There’s a growing clamor on Capitol Hill and elsewhere for creation of an independent body similar to the Robb-Silberman or 9/11 commissions to look into the origin of the COVID-19 virus that has taken the lives of more than 600,000 Americans, and more than 3.8 million people worldwide — the worst pandemic in more than a century.
The world needs to know whether the killer virus was of natural origin or was the result of a lab release from the Wuhan Institute of Virology — a hypothesis for which evidence appears to be steadily mounting. Likewise, we must discover to what degree U.S. funding may have contributed to the development of the coronavirus itself.
We also need to learn how well our government responded to the contagion, and decide how we might do better next time. It seems inevitable there will be a next time, whether the result of a deliberate biological attack or not. The America public deserves to know that its government will be fully ready next time — and deserves to know who is to blame for the contagion this time.
The essential ground rules for an investigatory commission should be that it is independent and bipartisan; that it include health care experts but also experts in the field of emergency response, national security and law enforcement; and that its methods and results be made public. While no one who was directly involved in implementing the response to COVID-19 should sit on the commission itself, their testimony — including that of former President Trump — will be crucial for getting answers and learning lessons.
The commission’s agenda must be simple and clear. We need to know what happened, including the origin of the outbreak. We may never have the full story of what happened until China opens up the Wuhan lab facility to independent investigators. However, a COVID-19 commission could lay the groundwork for that investigation, by addressing the circumstantial evidence that the virus may have come from a lab, not a wet market. It also could offset the flawed World Health Organization (WHO) report on COVID-19’s origin, by giving the world an analysis that is honest and transparent.
We need to know how well our government and institutions responded. The overwhelming success of the SARS-CoV-2 vaccine production known as Operation Warp Speed has overshadowed the multiple failures of government bureaucracies in being ready for a pandemic of this severity — and not only during the Trump administration.

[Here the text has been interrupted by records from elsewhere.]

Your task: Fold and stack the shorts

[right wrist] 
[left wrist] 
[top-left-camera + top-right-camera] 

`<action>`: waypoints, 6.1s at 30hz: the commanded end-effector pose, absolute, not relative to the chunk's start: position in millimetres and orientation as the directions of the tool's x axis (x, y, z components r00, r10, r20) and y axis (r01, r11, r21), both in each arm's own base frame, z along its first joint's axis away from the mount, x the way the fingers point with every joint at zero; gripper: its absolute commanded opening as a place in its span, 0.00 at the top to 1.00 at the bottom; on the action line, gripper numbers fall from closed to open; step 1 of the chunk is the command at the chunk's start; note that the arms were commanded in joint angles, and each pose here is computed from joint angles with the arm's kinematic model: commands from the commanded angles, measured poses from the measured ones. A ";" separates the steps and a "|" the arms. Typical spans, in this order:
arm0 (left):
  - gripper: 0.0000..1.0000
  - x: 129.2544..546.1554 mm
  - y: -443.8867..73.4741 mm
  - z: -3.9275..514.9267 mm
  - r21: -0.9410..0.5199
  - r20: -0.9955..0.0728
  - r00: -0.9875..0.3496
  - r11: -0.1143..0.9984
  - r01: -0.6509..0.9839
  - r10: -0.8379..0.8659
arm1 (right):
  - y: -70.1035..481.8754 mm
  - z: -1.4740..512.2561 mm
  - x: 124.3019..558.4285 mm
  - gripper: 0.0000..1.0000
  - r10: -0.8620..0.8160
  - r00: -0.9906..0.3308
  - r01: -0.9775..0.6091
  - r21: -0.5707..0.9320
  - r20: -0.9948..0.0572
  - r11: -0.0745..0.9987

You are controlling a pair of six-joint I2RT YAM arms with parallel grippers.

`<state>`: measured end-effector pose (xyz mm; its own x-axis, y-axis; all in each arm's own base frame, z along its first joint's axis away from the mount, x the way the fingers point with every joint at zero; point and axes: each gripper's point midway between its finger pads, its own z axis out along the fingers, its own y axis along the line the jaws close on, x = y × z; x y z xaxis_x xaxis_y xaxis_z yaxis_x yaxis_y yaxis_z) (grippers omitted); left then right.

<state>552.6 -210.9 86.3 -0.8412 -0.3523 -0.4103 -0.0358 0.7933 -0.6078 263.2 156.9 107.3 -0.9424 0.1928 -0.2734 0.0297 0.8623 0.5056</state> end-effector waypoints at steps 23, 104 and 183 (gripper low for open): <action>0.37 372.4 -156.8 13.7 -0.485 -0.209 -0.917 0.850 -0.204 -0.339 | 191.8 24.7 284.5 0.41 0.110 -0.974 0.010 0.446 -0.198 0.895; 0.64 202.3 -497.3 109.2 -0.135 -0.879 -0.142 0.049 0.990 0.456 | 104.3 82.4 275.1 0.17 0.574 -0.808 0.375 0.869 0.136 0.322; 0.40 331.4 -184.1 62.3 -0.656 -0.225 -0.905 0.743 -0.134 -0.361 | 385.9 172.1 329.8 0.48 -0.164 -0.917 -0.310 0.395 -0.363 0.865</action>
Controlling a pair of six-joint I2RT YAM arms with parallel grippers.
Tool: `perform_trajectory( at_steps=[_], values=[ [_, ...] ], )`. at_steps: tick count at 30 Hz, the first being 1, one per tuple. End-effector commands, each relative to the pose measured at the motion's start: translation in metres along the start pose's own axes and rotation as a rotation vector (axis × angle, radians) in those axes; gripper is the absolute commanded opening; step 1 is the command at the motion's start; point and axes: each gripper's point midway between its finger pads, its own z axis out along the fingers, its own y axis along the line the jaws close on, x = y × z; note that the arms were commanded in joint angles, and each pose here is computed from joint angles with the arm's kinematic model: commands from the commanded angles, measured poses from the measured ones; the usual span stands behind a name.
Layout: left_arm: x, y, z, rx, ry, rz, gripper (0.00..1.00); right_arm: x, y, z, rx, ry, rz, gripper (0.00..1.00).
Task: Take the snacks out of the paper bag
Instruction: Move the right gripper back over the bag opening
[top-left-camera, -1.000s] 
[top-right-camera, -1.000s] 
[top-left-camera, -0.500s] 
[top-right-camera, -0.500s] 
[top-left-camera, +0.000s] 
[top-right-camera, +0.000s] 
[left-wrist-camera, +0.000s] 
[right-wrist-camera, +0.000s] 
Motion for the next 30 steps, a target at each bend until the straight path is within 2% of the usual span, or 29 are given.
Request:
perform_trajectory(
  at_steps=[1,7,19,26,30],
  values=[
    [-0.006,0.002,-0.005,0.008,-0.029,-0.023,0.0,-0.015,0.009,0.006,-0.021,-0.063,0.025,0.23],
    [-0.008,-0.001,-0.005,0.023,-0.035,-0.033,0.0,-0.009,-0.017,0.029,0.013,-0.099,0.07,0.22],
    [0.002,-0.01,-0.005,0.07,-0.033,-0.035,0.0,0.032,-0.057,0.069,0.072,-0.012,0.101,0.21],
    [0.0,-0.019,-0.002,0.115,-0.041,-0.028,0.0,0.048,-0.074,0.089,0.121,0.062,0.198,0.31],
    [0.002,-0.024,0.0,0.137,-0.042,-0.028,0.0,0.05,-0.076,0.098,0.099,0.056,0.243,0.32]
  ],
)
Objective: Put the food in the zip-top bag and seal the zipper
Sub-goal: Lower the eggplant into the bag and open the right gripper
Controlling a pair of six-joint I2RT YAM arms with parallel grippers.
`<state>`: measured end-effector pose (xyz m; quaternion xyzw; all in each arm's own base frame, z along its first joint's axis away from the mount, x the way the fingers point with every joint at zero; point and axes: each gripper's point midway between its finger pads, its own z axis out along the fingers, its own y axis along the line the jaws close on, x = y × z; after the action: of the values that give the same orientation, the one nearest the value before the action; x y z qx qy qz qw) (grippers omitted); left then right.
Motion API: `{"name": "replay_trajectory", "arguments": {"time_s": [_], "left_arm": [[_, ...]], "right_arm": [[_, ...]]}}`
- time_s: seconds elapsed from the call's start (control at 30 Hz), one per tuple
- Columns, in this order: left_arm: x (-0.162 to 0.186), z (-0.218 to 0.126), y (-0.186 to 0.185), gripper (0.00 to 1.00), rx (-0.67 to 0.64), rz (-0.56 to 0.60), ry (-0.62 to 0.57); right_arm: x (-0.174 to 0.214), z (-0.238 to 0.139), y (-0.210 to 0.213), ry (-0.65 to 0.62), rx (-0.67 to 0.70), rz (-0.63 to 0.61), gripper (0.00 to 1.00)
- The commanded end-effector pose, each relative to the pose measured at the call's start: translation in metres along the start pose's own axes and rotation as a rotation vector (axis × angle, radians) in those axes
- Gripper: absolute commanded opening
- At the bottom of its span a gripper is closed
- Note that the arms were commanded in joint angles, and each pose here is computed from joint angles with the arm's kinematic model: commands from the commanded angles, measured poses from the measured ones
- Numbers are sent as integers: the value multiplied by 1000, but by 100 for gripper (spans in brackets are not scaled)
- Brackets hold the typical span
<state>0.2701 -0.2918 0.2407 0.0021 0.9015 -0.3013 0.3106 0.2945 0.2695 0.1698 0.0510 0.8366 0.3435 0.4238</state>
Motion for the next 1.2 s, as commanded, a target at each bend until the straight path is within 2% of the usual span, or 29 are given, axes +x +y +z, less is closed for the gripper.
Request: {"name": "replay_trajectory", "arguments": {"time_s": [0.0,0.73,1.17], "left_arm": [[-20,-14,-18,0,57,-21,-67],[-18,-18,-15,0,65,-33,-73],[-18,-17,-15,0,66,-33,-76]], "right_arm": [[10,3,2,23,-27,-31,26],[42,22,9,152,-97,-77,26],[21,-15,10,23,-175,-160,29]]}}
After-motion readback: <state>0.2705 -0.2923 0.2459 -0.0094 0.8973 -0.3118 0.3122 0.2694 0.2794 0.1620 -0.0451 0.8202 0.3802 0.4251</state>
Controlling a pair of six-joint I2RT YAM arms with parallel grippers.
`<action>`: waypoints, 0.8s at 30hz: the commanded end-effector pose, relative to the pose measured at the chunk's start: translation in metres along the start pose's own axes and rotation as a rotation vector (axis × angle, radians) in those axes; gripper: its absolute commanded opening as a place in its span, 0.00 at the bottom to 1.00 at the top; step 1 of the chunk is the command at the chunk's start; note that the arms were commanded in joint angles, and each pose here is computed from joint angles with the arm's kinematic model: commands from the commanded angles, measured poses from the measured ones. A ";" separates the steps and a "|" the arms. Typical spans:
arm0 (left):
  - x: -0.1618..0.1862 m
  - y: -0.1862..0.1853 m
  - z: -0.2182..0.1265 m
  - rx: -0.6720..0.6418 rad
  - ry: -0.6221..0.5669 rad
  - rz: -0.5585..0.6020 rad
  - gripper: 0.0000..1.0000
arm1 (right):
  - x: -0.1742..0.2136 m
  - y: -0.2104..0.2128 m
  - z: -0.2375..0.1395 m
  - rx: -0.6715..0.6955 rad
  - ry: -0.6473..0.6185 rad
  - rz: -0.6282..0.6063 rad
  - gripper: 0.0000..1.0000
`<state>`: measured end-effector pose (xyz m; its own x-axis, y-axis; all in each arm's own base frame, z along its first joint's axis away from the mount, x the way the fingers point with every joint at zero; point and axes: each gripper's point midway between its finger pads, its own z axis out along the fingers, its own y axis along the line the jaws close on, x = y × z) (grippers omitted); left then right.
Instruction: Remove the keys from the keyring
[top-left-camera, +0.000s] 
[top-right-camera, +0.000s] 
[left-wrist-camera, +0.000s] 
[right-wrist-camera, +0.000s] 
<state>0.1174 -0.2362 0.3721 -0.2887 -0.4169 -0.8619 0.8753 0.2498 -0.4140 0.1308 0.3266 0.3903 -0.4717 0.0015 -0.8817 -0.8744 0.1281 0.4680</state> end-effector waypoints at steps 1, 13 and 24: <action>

For example, after the 2002-03 SARS pandemic, the Government Accountability Office (GAO) warned Congress that most hospitals “lack[ed] the capacity to respond to large-scale infectious disease outbreaks.” The Occupational Safety and Health Administration (OSHA) predicted in 2007 that if a pandemic broke out, there would be a critical shortage of protective equipment. Neither Congress nor the Bush administration took action.
In 2009, after the H1N1 swine flu pandemic led to a multi-year backlog of N95 respirator mask orders, the Obama administration was advised to rebuild its federal stockpile. Nothing happened. When the coronavirus did hit, the Centers for Disease Control and Prevention (CDC) wasted time developing a test kit that turned out to be flawed — a decision that cost the U.S. its best chance of containing the spread.
We need to know how we can do better next time. Failures such as these are all too familiar in government — much like the intelligence community’s failure to “connect the dots” before the 9/11 attacks. That’s why a COVID-19 commission would need to focus on this third item on its agenda, and make concrete recommendations to address future outbreaks.
One issue is building operational capability, which means making sure administrative mechanisms, such as those that enabled the Trump administration to develop and manufacture the COVID-19 vaccine in record time, remain ready to respond to another flare-up of the virus or a new pandemic threat. Another is unity of command, the failure of which hindered the ability to distribute vaccines at the state level. Unity of command will be essential if federal and state authorities are to work together effectively during the next pandemic.
As with successful previous commissions, a COVID-19 commission’s work must be rigorous in research and analysis; comprehensive in its search for answers; and unsparing in its honesty. The 9/11 Commission took on the intelligence community for its failures. In 1986, the Rogers Commission on the Challenger disaster pulled no punches in its assessment of NASA’s negligence in risk assessment and launch decision-making.
The goal isn’t finding scapegoats but finding the truth. The immediate impact of this pandemic has been disastrous enough. Failing to learn from it — including to learn its origin — would extend that disaster for generations to come.